Her second research area is understanding human movement behaviors. As she noted, human movement is very different from animal movement from the point that people are limited to road network. They conducted a research by collecting 30 days trajectory data to understand the connection between the places visited and health status of the individuals. This connection is mostly about socio-economic variables. For example, if a person goes to low-end grocery stores usually, then it can be inferred that the person may be unhealthy. For their second work under this category, they collected traditional taxi trip dataset (by traditional, she ment only trajectory data, not the detailed travel data including who called the taxi who drove etc, like collected by Uber).By using those data, they profile users based on their trip. This kind of data attract the companies since they use them to present personalized advertisements to the users. For example, if you go shoppingvery frequently, then you like shopping, ads are displayed accordingly.

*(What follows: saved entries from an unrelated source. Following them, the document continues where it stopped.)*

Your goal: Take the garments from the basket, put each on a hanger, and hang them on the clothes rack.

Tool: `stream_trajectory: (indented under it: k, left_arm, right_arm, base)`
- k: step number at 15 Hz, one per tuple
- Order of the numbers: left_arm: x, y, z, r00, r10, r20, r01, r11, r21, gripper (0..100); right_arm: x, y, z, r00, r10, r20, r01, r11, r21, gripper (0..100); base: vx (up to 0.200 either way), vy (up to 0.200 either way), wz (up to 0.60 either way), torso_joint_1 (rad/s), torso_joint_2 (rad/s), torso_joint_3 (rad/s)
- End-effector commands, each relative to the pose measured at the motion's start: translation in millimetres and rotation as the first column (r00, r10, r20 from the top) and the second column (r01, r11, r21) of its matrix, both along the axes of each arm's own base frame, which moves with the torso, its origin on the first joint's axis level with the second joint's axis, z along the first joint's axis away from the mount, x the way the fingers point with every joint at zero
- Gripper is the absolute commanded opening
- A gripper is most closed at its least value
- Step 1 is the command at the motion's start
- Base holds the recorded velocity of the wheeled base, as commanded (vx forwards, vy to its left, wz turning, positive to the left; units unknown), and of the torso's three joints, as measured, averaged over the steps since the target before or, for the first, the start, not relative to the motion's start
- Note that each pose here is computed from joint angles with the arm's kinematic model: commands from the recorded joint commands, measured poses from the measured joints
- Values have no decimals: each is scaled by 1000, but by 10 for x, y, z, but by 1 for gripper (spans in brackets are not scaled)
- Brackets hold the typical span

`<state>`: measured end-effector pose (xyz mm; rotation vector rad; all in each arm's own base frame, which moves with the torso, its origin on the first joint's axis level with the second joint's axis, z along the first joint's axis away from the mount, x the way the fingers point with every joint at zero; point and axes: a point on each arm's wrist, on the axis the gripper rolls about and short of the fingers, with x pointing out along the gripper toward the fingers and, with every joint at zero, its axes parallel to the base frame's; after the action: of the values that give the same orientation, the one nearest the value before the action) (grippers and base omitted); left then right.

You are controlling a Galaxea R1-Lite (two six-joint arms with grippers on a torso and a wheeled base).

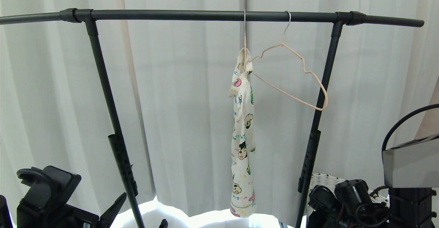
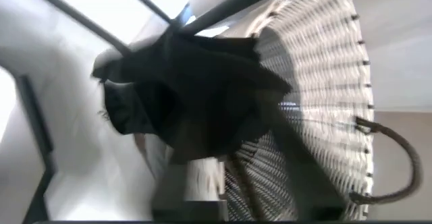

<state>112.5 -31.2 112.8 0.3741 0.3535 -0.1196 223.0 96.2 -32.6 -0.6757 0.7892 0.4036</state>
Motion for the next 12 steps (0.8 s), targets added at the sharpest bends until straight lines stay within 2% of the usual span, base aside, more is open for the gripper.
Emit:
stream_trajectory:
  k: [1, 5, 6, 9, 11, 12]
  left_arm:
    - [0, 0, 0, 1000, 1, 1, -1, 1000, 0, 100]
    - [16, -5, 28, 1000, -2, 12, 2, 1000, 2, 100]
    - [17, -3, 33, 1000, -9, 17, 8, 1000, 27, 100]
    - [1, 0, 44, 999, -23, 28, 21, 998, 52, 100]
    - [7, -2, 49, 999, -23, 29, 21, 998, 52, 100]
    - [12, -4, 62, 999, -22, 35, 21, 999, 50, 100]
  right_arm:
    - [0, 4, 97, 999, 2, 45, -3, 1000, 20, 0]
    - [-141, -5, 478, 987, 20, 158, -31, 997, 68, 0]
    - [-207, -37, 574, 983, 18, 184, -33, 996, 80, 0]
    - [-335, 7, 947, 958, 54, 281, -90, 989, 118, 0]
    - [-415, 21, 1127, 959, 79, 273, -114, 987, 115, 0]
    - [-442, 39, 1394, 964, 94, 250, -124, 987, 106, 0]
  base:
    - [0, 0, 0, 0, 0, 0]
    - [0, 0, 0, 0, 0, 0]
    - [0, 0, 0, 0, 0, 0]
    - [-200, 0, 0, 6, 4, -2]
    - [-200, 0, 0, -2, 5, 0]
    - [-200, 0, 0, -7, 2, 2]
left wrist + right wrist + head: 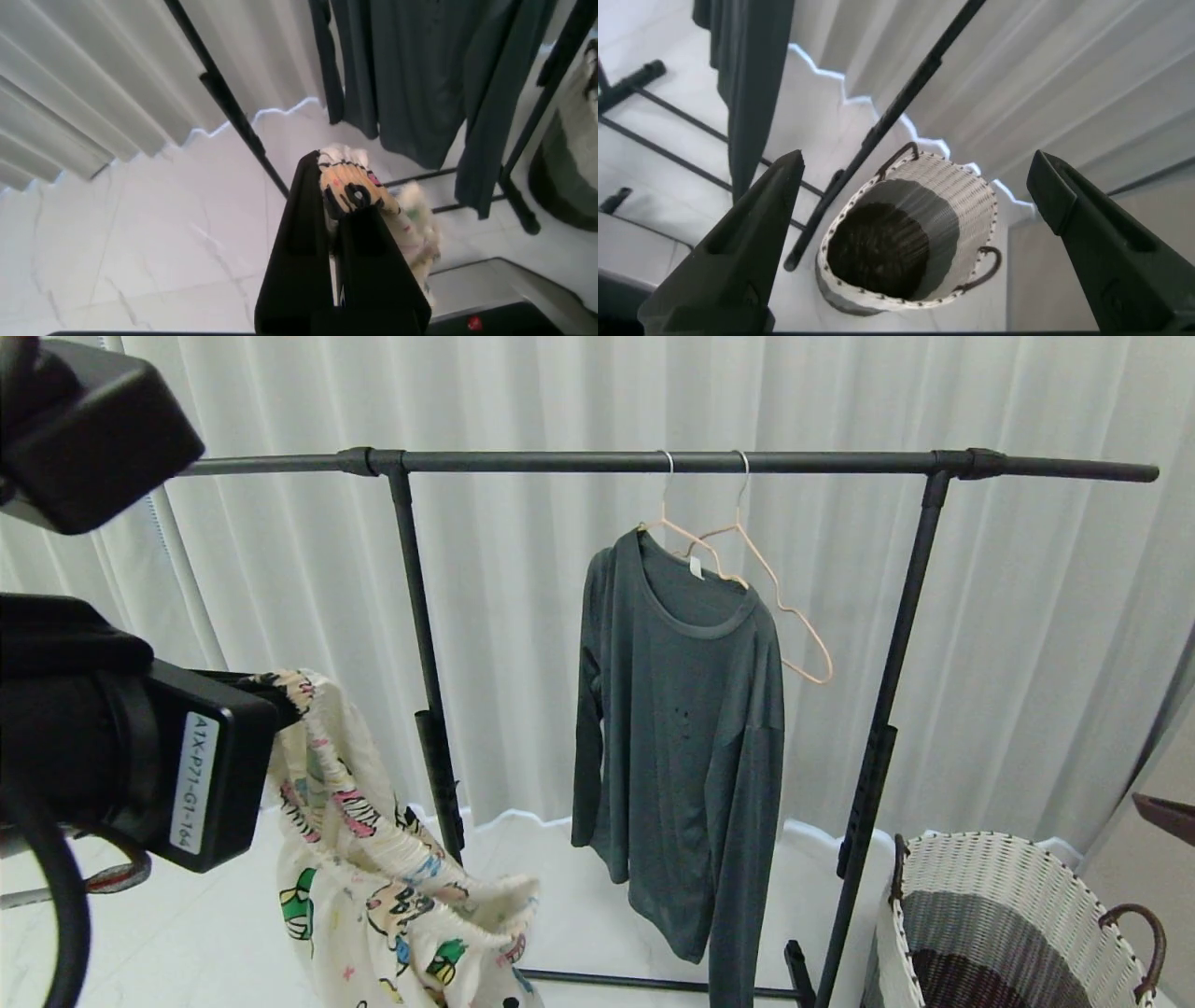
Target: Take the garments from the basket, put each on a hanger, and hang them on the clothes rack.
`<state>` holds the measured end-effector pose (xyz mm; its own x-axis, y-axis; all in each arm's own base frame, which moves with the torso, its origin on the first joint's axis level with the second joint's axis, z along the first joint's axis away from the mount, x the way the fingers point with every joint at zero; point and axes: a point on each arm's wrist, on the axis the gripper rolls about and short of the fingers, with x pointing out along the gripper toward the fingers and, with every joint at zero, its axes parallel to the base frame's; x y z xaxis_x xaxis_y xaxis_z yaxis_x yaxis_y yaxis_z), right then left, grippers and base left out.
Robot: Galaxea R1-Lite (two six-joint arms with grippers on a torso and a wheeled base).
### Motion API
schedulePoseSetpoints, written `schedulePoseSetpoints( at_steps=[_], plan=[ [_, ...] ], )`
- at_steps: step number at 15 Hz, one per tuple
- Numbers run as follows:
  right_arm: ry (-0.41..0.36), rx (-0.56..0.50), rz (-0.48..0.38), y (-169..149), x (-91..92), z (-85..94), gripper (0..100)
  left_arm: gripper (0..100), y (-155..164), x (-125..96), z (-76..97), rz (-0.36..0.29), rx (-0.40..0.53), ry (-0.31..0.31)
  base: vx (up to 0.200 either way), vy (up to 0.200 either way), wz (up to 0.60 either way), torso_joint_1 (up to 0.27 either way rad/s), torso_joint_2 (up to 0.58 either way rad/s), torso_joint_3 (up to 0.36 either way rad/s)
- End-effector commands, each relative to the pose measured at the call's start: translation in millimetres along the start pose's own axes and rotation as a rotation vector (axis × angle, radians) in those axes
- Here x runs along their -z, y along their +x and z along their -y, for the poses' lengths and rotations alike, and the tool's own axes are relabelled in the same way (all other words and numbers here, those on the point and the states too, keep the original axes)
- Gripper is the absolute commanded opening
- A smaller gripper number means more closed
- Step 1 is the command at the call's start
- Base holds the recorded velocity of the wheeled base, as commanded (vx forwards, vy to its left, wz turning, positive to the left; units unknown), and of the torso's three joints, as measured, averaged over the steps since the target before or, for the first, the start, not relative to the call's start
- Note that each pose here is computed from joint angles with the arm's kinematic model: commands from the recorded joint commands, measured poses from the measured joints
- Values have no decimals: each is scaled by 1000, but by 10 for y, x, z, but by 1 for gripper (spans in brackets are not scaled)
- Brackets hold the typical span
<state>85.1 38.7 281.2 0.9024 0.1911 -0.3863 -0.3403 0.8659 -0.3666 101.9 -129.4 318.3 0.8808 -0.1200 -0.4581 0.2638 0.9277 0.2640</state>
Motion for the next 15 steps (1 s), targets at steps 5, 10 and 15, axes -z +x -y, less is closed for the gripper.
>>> schedulePoseSetpoints(
  at_steps=[5,10,15],
  plan=[
    [8,-3,-6,18,-3,-4,100,0,5,21,0,-6,-1,6,0,0,0,155,-483,-235],
    [19,-9,-5,20,0,-7,100,0,-3,23,-8,-5,-1,5,0,0,0,319,-483,-247],
    [20,-19,-12,35,16,-17,100,0,5,41,-4,-10,-4,10,0,0,0,134,-267,-133]
  ],
)
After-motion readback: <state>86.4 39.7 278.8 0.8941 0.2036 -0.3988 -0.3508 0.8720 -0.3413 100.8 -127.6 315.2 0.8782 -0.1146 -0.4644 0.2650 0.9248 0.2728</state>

The third category of their research projects is about understanding urban dynamics. They inspect data such as taxi trips, POIs (point of interest),crime statistics, geo-tagged tweets, noise data, collision records and so on collected in New York City. Here, they are concerned with answering the following question: Can we understand one type of data by using other types of data? (such as understanding crime by using taxi trip data and POI data). The last category of their research projects is about understanding environmental data. I could not get quite much of this part, but basically she mentioned about advances in shale gas development in Pennsylvania. Shale gas development help us get gas much more efficiently and cheaper. They inspect the environmental impacts of this methods, such as its causing to increase the methane in the groundwater and in the air.

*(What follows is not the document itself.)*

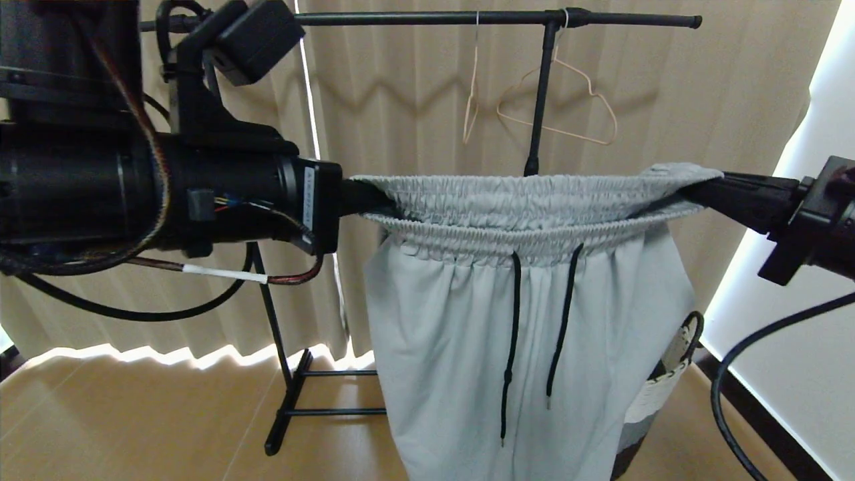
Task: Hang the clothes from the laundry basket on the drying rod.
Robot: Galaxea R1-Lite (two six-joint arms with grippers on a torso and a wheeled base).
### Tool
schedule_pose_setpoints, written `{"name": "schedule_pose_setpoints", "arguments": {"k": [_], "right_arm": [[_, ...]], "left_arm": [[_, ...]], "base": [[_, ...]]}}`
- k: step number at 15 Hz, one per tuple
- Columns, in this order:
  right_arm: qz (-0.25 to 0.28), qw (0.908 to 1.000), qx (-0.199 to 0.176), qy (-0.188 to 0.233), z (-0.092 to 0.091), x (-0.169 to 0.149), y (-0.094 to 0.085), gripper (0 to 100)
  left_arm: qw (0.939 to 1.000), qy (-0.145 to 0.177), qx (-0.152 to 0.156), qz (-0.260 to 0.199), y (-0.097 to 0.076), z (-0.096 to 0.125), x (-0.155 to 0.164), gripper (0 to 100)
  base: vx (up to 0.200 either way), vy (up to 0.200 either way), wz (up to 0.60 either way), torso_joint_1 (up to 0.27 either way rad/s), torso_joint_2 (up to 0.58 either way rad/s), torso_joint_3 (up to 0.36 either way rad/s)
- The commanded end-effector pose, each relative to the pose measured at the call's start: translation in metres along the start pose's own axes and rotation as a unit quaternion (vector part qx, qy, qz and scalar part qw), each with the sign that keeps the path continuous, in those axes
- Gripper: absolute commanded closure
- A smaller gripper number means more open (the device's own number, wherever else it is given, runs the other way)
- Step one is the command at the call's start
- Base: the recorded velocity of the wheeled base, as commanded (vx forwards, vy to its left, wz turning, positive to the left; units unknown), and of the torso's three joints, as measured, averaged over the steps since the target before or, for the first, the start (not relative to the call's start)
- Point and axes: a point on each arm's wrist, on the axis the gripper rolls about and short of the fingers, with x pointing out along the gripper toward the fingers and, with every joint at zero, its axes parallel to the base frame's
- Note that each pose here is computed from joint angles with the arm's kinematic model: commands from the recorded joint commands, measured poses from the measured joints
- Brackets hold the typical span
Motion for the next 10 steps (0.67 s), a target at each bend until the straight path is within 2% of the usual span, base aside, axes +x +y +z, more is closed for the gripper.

After detailed introduction of their research projects, she elaborated on the data mining techniques and their novel contributions in each application domain in the second part of the talk. I do not want to go into detail of all those low-level discussions, but will mention about general ideas of the one of the research projects, trajectory data mining. An individual trajectory is affected by :
- Self periodic behaviors
- Relationships with other moving objects
- Correlation with external context
I will summarize the techniques they used for the second factor, relationship with other moving objects. First of all, what they investigate is that: Given two trajectories R and S, measure their relationship strength by using: 1) Euclidean distance and 2)Meeting frequency. However, the distance between two objects does not mean that they move together all the time. Hence, they inspect the frequency of their meeting times. In other words, the more frequently you correlate with another person, the stronger the relationship is. Second, the global background should be considered while mining the relationship between moving objects. As an example, she demonstrated two cases that two individuals being present together in the Central Park in New York and in an uncrowded private resident. The prior may occur mostly due to the chance, because the Central Park is quite crowded, so being at the Central Park with another person does not necessarily mean that two people have relationship. For doing such kind of analysis, we need to use the semantic context of locations, here the public park and private resident.
I was impressed by learning their quite interdisciplinary research projects and how data mining is used in real world applications in a way that they serve to the well-being of the public. However, there was not enough discussion about big data specific discussions in the talk as committed in the abstract. Also I found it a little bit detailed, actually it took longer than the scheduled time making me hard to focus on after the half of it.